### EXERCISE
From the listing below, pull out every line where the string "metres" appears.

### PROVIDED DATA
*** Block opens ***
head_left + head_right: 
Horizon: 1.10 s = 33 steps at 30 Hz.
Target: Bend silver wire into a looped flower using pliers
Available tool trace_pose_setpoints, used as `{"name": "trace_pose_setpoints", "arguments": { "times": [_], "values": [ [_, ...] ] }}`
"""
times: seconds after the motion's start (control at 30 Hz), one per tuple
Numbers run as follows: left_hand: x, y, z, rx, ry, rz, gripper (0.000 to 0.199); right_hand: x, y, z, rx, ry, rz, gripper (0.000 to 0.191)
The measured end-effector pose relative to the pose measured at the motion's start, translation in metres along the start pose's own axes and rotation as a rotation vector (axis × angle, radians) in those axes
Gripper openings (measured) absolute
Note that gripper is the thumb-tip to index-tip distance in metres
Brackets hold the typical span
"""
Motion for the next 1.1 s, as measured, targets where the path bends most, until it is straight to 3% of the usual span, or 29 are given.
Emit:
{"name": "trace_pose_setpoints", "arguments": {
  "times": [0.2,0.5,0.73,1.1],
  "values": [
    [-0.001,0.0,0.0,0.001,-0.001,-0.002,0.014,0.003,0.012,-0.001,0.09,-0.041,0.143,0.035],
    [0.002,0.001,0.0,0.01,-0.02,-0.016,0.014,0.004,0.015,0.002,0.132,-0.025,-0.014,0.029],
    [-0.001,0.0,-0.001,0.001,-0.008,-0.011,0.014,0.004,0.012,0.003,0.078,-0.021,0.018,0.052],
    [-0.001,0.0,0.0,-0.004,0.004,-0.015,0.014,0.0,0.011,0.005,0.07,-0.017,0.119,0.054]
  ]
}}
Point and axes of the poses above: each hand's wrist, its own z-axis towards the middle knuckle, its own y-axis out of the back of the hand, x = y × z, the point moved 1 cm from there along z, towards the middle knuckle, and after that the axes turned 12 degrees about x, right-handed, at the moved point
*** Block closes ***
### ANSWER TO THE EXERCISE
The measured end-effector pose relative to the pose measured at the motion's start, translation in metres along the start pose's own axes and rotation as a rotation vector (axis × angle, radians) in those axes
Note that gripper is the thumb-tip to index-tip distance in metres

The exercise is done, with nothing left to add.